══ DATA EXCERPT ══
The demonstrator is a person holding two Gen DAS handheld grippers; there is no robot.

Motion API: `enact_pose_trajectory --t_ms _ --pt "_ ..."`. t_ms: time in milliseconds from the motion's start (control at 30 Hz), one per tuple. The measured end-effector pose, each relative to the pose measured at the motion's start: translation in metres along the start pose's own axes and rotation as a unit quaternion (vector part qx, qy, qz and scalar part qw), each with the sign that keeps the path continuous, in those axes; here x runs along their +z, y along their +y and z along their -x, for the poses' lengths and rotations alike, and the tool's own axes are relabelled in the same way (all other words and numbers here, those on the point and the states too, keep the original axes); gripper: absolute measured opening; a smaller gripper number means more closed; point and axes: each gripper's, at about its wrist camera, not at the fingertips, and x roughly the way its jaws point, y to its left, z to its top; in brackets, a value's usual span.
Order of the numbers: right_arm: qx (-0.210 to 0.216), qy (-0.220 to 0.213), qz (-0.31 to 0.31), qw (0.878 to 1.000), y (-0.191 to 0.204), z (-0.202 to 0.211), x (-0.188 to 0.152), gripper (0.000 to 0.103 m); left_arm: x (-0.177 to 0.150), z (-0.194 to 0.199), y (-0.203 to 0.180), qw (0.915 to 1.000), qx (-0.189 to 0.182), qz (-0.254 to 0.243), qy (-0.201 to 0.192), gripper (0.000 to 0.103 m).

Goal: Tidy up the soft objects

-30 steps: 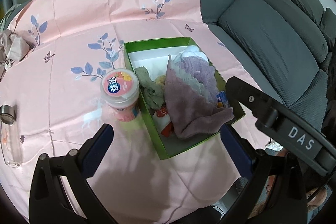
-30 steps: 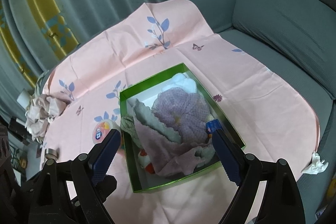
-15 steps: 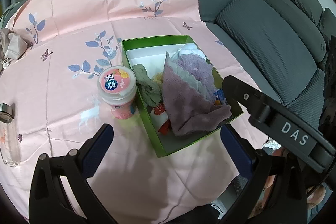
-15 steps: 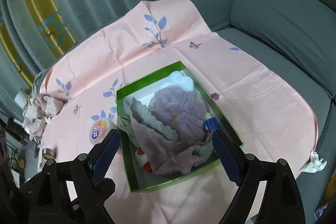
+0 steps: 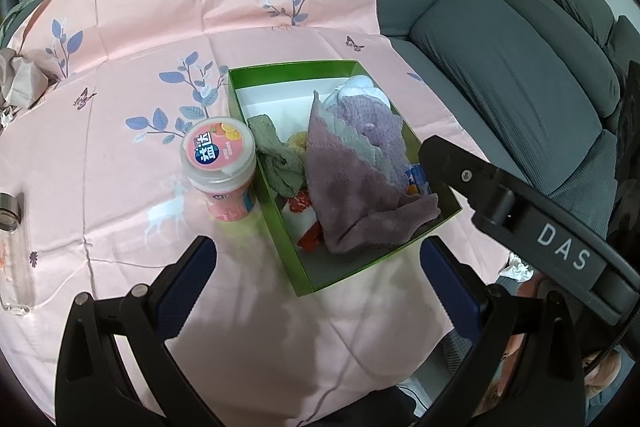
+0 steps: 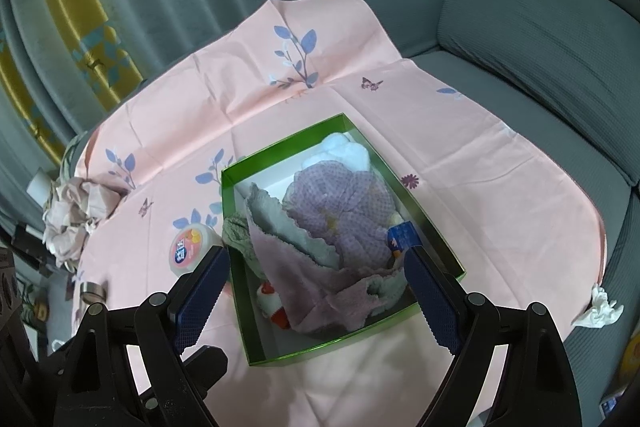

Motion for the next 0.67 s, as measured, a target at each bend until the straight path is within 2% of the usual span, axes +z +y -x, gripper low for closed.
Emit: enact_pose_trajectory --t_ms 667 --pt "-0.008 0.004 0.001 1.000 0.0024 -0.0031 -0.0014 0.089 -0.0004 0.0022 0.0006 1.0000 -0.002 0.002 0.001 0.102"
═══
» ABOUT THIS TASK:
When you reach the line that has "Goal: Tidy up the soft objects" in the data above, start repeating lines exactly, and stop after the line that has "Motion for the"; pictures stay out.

» EXERCISE ANSWER:
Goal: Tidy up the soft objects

-30 steps: 
-30 steps: 
-15 steps: 
-15 steps: 
+0 steps: 
+0 steps: 

Motion for the next 0.67 s, as measured, a target at each bend until the straight path is within 2% of the usual span, axes +z +y -x, gripper low for closed.

This answer leaves nothing further to address.